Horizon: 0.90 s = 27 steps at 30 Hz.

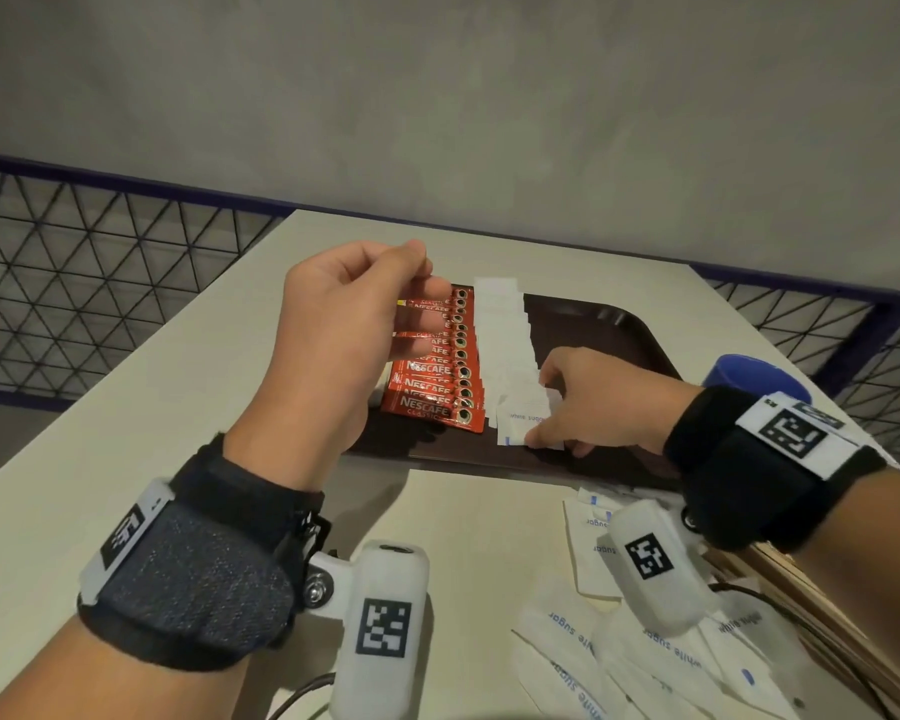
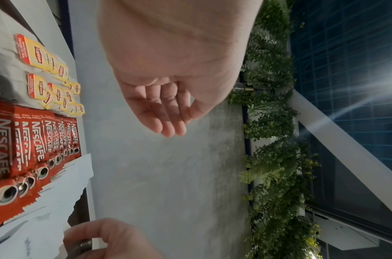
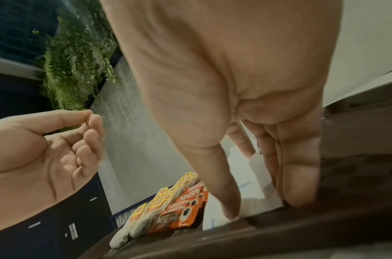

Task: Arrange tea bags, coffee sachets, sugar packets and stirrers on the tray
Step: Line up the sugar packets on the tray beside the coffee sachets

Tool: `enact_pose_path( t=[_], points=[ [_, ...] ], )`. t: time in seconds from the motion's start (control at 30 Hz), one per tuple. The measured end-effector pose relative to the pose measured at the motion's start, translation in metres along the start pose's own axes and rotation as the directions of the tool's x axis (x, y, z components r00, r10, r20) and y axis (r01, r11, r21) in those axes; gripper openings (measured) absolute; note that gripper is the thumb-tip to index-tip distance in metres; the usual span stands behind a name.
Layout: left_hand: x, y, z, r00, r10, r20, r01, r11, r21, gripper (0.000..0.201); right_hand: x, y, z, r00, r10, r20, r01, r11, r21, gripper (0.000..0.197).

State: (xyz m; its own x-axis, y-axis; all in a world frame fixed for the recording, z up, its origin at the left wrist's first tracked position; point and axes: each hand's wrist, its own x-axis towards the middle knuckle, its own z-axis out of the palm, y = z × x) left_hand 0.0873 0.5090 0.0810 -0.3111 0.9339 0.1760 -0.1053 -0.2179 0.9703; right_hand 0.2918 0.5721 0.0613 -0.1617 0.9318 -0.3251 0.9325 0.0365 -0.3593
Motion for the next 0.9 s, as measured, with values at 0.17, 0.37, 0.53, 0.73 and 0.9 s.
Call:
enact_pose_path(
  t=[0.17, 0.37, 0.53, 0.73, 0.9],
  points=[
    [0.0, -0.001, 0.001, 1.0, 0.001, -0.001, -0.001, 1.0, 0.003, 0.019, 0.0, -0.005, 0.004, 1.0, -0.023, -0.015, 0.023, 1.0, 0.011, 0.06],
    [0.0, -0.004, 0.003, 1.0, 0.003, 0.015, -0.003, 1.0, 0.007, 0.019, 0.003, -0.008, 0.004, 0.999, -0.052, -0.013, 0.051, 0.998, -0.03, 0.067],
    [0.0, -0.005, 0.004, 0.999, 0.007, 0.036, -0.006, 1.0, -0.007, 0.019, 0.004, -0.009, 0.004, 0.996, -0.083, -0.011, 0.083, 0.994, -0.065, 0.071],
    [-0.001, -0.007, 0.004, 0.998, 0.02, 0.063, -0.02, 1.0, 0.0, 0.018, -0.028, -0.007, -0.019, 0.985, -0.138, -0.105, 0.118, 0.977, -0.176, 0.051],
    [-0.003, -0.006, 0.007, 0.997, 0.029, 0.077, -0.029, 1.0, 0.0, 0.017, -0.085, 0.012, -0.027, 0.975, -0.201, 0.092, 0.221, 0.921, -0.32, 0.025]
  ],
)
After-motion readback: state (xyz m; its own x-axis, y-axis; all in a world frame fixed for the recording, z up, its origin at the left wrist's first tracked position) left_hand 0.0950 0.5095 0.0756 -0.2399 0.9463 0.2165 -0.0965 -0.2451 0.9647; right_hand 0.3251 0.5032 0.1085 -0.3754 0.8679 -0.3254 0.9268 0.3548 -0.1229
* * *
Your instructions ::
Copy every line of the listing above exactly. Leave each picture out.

Reply ::
Horizon: 0.90 s = 27 steps at 30 Hz.


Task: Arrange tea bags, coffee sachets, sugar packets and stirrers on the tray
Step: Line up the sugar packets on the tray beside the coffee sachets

Tool: `enact_pose_path( t=[_], points=[ [_, ...] ], )`. t: time in seconds from the motion's start (control at 30 Hz), one per tuple. The measured end-effector pose relative to the pose measured at the motion's start, translation in metres along the start pose's own axes and rotation as the directions of the tool's x axis (x, y, z components r00, r10, r20) and y axis (r01, r11, r21) in those axes; gripper openings (measured) absolute; note that gripper is the thumb-tip to index-tip distance in metres; the usual span stands behind a name.
Layout: left_hand: x, y, z, r00, r10, r20, r01, r11, r21, gripper (0.000..0.201); right_hand: x, y, z, r00, r10, r20, r01, r11, r21, gripper (0.000..0.197).

State: (xyz m; its own x-axis, y-axis; all in a world frame fixed for the recording, z up, its origin at the left wrist's first tracked position; point and axes: each hand's wrist, its own x-axis towards the middle knuckle, its own z-axis out of the palm, y = z × x) left_hand 0.0873 0.5090 0.0810 -0.3111 0.9339 0.1760 -0.1053 -0.2179 0.9703; right_hand 0.2918 0.5721 0.0613 -0.1617 0.9318 -0.3251 0.9325 0.0365 -0.3593
Motion for the next 0.9 s, as measured, with values at 0.17, 0.37, 0.53, 0.73 and 0.9 s.
Call:
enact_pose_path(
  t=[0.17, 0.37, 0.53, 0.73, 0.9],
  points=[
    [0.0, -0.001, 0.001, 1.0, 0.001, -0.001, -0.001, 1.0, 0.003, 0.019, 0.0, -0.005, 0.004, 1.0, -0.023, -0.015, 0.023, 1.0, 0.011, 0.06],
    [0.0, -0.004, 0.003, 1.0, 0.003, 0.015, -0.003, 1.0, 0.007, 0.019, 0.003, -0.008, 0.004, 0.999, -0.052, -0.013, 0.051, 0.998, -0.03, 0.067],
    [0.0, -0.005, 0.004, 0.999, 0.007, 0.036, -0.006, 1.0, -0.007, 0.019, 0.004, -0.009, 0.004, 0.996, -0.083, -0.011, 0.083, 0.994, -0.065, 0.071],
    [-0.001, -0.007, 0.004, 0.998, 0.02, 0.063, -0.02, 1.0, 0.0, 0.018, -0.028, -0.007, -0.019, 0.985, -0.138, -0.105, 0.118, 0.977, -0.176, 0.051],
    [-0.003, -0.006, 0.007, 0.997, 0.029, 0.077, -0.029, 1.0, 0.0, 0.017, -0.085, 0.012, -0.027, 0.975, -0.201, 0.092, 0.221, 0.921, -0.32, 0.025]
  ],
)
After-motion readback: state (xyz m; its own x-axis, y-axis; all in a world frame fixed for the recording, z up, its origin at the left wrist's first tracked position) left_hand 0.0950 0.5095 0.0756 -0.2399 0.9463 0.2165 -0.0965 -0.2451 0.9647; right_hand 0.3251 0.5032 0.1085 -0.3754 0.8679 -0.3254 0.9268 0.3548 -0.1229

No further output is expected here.